● DIRECTIONS FOR THIS TASK
If a line of the data below holds the string "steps", copy it.

── DATA UNDER STUDY

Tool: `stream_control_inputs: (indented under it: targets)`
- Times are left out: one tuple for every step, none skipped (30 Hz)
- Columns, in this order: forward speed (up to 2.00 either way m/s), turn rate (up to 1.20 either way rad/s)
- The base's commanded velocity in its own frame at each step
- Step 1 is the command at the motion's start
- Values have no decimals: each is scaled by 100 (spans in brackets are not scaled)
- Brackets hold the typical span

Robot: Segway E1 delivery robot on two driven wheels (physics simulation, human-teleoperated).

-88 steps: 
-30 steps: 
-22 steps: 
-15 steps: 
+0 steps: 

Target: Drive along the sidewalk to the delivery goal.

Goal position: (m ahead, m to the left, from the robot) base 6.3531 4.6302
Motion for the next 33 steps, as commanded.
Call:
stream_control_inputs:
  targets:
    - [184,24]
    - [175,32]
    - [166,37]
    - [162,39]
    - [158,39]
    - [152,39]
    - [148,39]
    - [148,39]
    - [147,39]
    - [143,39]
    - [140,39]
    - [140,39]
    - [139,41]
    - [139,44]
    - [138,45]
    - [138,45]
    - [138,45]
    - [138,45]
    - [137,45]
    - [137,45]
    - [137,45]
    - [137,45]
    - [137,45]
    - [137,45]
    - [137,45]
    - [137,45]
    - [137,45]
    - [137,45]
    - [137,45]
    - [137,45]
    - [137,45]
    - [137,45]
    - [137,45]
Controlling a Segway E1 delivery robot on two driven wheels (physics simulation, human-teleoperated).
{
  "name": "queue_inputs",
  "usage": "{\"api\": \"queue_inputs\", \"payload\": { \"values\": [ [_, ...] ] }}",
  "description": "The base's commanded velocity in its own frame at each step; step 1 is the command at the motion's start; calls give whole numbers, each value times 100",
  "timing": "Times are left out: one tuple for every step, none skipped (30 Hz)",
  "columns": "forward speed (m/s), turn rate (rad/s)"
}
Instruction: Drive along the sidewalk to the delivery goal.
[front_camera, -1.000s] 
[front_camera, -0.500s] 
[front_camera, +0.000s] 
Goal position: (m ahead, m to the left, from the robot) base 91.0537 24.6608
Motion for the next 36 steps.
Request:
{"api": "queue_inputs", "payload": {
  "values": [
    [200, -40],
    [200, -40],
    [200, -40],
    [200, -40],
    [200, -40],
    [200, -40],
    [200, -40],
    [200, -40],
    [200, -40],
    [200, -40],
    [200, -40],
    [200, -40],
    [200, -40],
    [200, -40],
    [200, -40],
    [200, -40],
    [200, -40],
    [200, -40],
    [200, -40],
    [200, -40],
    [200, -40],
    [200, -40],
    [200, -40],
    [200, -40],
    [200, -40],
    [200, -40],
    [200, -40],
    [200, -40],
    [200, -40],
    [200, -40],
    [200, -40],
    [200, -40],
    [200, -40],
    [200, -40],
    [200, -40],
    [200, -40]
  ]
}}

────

● EXERCISE ANSWER
-88 steps: 
-30 steps: 
-22 steps: 
-15 steps: 
+0 steps: 
Motion for the next 33 steps, as commanded.
Motion for the next 36 steps.

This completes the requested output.